In the Domesday Book of 1086, Doddington is written as "Dodingtone", in the Hundred of Graffoe, in Kesteven. It held 21 households, 14 villagers, 6 smallholders, a church with priest, and 4 ploughlands. Before the Conquest, lordship was held by Aelric son of Mergeat; after, the abbey of Westminster St Peter became Lord and Tenant-in-chief.

Doddington's Grade II listed parish church is dedicated to St Peter. The church was rebuilt in 1771 but retained its Early English font; the rebuilding was under the auspices of Lord Delaval. Pevsner notes that the architects, Thomas and William Lumby, retained and copied north aisle details from the previous Decorated building, and that the church holds a c.1569 chalice, a 1670 alms basin, a 1706 flagon by John Bodington, and a 1706 paten by William Fawdery.

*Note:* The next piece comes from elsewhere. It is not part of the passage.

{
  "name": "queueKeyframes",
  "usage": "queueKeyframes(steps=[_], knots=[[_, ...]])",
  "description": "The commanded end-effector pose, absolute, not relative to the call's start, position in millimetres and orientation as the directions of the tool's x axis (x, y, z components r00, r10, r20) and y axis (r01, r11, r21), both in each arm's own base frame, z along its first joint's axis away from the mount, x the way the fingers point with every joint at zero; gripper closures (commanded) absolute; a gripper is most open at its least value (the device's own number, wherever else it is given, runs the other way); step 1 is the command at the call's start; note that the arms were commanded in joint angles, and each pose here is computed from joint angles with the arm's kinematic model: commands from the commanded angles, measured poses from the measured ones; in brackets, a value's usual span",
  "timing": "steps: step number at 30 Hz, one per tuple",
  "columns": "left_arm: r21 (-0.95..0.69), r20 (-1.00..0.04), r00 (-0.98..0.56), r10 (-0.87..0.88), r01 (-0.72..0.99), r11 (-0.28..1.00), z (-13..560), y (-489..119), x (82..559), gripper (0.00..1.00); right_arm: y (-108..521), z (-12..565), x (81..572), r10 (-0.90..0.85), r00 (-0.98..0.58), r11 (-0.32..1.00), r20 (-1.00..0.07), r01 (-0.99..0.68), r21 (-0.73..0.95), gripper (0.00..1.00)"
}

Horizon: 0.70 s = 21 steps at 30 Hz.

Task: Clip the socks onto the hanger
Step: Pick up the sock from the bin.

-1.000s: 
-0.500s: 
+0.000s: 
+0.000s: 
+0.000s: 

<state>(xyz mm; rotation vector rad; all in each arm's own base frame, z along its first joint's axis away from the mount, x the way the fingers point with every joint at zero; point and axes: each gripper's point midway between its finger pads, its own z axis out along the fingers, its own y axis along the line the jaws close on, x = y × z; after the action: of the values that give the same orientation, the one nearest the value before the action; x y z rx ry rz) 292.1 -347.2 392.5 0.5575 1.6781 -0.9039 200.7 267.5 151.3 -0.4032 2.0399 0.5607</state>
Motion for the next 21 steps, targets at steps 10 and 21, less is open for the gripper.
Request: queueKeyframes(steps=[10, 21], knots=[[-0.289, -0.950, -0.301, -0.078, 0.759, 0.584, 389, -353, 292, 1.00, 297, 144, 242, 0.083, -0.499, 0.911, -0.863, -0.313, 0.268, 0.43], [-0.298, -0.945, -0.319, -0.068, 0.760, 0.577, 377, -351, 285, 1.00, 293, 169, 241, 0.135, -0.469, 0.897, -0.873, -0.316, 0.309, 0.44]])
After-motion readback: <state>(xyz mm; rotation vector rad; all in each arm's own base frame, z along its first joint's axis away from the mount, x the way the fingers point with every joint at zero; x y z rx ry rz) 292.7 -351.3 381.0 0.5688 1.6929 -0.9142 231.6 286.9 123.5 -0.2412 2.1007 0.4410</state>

John 'Jack' Delaval (1756-1775), the last male heir of the Delaval family, died aged nineteen and was buried in St Peter's Doddington. Reportedly the church interior was painted black for the funeral.

Other listed structures include farm houses, cottages and occupational buildings.

Within the village is the Grade I listed Elizabethan house, Doddington Hall, a former seat of the Northumbrian Delaval family. The house is E-plan, and surmounted by three octagonal brick turrets with leaded cupolas.